A new ScienceCast video presents MAVEN’s first observations of the Martian atmosphere.
After 10-month voyage across more than 400 million miles of empty space, NASA’s MAVEN spacecraft reached Mars on Sept. 21st 2014. Less than 8 hours later, the data started to flow.
“Our Imaging Ultraviolet Spectrograph (IUVS) obtained these false-color images of Mars on Sept. 22nd,” says Nick Schneider who leads the instrument team at the University of Colorado. “They trace the distribution of hydrogen and oxygen in the Martian atmosphere.”

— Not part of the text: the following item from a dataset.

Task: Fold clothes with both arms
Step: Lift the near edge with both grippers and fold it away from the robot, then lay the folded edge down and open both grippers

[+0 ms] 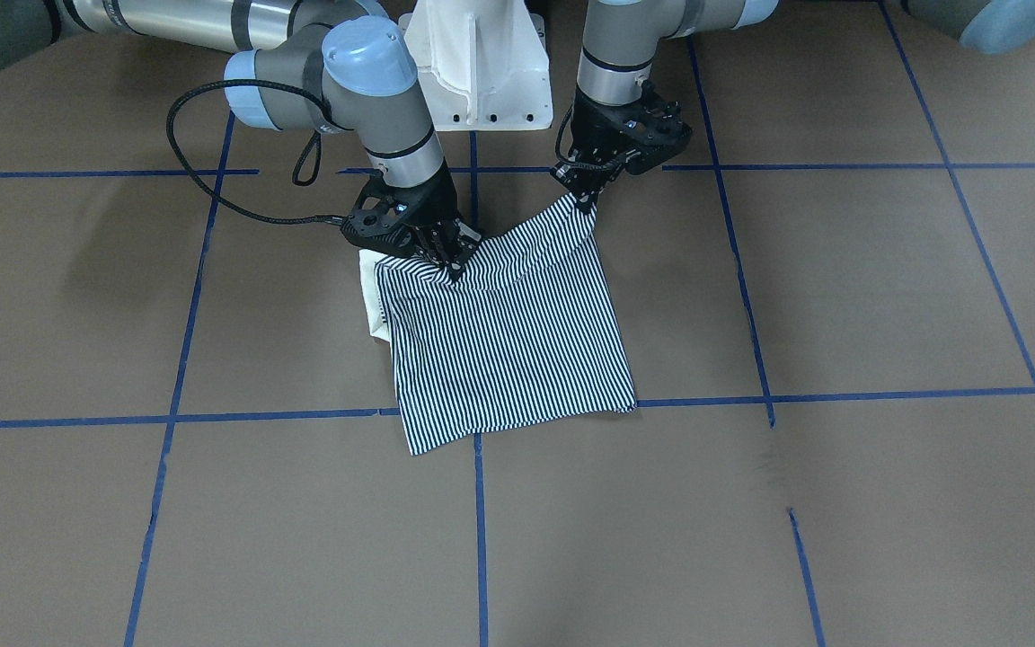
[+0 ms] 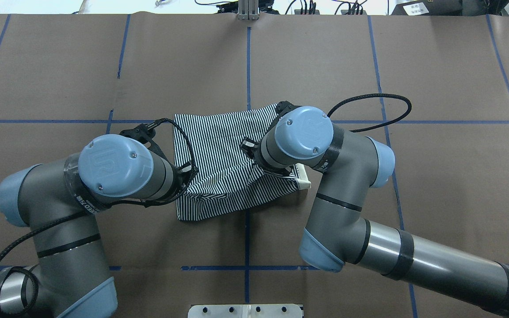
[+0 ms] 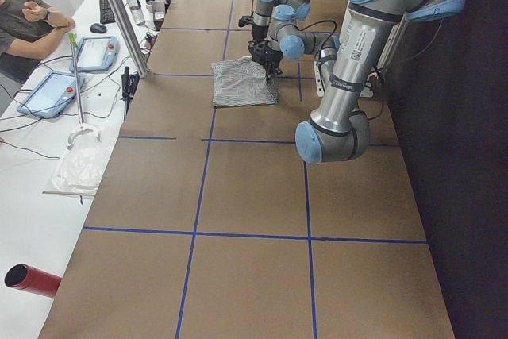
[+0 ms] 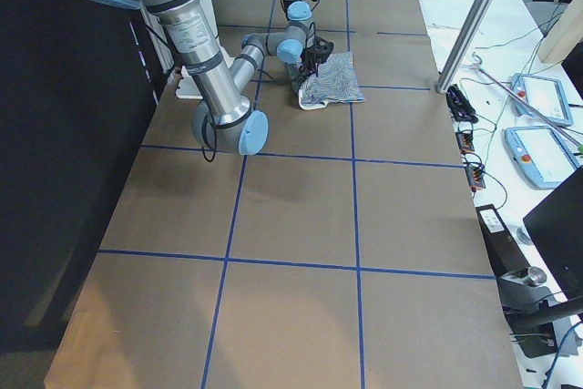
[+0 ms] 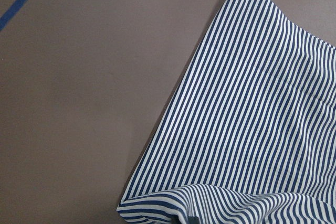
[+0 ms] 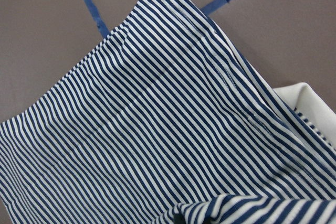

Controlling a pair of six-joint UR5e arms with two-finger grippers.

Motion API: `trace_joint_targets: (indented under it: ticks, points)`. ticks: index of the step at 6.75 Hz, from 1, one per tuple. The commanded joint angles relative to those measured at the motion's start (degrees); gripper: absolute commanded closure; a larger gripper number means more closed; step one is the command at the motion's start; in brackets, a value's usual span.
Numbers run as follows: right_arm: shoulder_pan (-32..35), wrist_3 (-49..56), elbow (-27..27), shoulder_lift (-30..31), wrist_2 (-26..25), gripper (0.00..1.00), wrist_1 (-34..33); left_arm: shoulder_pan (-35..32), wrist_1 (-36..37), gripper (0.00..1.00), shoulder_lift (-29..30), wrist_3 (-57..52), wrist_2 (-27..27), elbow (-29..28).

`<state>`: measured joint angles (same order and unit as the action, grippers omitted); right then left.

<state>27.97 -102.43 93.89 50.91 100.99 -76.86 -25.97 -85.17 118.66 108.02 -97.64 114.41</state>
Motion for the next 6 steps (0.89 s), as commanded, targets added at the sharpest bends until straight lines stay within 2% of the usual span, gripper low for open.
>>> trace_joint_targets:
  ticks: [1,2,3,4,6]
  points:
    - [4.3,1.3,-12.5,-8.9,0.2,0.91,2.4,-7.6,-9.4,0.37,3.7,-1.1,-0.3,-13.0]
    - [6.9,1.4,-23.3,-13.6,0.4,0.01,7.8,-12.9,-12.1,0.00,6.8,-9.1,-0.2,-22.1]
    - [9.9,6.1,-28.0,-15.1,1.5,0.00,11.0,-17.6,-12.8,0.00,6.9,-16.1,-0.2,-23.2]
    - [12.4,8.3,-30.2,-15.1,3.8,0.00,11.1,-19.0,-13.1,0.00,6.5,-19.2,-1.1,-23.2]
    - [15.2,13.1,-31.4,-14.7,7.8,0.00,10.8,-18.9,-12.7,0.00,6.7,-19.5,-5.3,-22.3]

MAVEN is on a mission to investigate a planetary mystery. Billions of years ago, Mars was blanketed by an atmosphere massive enough to warm the planet and allow liquid water to flow on its surface. Life could have thrived in such an environment. Today, however, only a tiny fraction of that ancient air remains, leaving Mars a desiccated wasteland.

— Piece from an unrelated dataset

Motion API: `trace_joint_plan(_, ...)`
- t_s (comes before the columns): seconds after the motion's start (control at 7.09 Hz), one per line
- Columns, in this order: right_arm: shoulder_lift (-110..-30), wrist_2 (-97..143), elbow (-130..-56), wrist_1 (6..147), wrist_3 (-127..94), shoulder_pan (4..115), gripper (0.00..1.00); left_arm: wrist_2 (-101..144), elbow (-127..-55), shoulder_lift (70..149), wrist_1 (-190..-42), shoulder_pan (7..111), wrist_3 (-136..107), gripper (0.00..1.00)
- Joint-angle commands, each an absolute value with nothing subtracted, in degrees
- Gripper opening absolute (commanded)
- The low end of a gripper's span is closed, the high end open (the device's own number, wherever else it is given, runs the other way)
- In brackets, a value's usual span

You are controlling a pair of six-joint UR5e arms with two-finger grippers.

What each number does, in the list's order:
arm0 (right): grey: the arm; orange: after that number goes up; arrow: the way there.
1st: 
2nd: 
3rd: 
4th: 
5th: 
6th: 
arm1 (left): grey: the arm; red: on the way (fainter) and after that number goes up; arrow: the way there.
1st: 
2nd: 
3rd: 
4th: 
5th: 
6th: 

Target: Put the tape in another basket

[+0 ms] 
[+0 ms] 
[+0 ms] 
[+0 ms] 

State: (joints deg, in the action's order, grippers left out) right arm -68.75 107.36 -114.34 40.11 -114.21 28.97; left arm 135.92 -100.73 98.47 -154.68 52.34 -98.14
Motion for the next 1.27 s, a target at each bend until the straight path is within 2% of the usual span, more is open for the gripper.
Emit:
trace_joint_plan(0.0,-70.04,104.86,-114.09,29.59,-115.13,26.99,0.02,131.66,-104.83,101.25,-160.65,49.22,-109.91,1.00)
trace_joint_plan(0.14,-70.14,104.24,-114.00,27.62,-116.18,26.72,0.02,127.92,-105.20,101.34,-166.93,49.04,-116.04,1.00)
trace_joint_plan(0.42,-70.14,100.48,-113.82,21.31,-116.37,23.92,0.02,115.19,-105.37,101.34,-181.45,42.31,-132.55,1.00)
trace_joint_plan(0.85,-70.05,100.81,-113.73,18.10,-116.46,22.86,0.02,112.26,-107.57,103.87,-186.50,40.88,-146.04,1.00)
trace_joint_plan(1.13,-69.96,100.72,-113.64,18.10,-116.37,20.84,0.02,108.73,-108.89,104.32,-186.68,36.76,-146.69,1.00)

What happened to the atmosphere of Mars? MAVEN will attempt to answer the question by studying the upper atmosphere, where gaseous material could be lost to space.

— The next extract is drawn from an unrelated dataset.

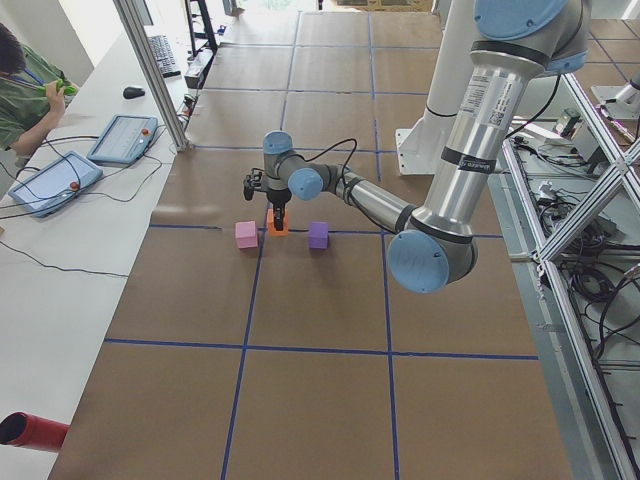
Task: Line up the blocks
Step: 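Lower the orange cube between the pink and purple cubes, open left gripper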
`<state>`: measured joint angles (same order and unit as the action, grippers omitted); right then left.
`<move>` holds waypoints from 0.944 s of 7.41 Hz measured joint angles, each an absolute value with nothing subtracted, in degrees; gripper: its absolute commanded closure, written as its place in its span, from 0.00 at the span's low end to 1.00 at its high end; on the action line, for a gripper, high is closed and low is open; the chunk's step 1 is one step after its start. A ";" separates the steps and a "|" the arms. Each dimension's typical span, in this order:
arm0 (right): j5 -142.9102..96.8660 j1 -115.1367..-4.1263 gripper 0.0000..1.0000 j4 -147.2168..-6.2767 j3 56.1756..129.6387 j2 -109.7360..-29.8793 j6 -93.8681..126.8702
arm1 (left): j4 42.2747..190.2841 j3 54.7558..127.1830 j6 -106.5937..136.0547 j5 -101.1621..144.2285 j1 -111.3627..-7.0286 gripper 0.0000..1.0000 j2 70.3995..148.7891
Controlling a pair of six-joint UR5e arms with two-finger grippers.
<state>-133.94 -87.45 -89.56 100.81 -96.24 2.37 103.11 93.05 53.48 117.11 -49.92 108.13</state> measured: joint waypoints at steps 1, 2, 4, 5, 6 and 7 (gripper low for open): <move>-133.94 -87.45 0.00 -89.56 100.81 -96.24 2.37 | 103.99 92.28 53.34 117.64 -49.92 1.00 107.98; -133.94 -87.45 0.00 -89.56 100.81 -96.24 2.37 | 104.20 91.76 52.46 118.43 -49.95 1.00 107.93; -133.95 -87.45 0.00 -89.56 100.81 -96.24 2.37 | 103.99 91.37 50.26 119.11 -49.98 1.00 107.69; -133.96 -87.45 0.00 -89.56 100.81 -96.24 2.37 | 103.97 91.35 49.93 119.21 -49.98 1.00 107.35; -133.98 -87.45 0.00 -89.56 100.81 -96.24 2.37 | 103.97 91.33 49.81 119.29 -49.98 0.73 107.11; -133.97 -87.45 0.00 -89.56 100.81 -96.24 2.37 | 103.97 91.29 49.77 119.90 -50.03 0.35 107.02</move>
<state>-133.97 -87.45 -89.56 100.81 -96.24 2.37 103.97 91.29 49.77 119.90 -50.03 107.02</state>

Schneider explains what the IUVS saw in its first look: “The oxygen gas is held close to the planet by Mars’ gravity, while lighter hydrogen gas expands to higher altitudes and extends past the edges of the image. These gases come from the breakdown of water and carbon dioxide in Mars’ atmosphere.”
Among researchers, a popular candidate for atmospheric loss is space weather: Eons of solar storms and the relentless buffeting of solar wind might have stripped away much of the Martian atmosphere.
The IUVS might be able to see this process in action, especially in the aftermath of a CME strike.
A CME, or coronal mass ejection, is a billion-ton cloud of ionized gas blasted away from the sun in the aftermath of a solar flare. When CMEs hit Earth, they rattle our planet’s magnetic field, causing Northern Lights and, in extreme cases, power blackouts.
Unlike Earth, Mars has no global magnetic field to protect it. For the most part, the Martian atmosphere is unshielded. That’s why gusts of solar wind and CME strikes could strip material away.
“MAVEN’s primary science goal is to see how the atmosphere responds to solar forcing,” says Bruce Jakosky, the Principal Investigator for MAVEN. “So on the one hand, a CME might strip the outermost layers of the atmosphere. On the other, it might also energize the atmosphere below and repopulate the extended atmosphere with a lot of new material.”
Either way, he says, “we expect to see something.”
The instrument is also capable of observing Martian auroras. Here on Earth, auroras ring the magnetic poles, north and south. Mars, however, has a different magnetic structure. There is no coherent global magnetic field. Instead, Mars has a patchwork of magnetic umbrellas that sprout out of the surface in hundreds of places all around the planet. If Martian auroras occur, they would appear in the canopies of those umbrellas.
“We are on the edges of our seats, hoping for our first detection,” says Schneider.
Having just reached Mars, MAVEN is still in its commissioning phase. Instruments are being checked out, the spacecraft’s orbit is being adjusted. The fact that data are already arriving at Earth is an impressive achievement.
This is just the beginning. IUVS is only one of three instrument suites on MAVEN. The Neutral Gas and Ion Spectrometer from the Goddard Space Flight Center and the Particles and Fields Package from UC Berkeley will soon be making their own revelations about Mars.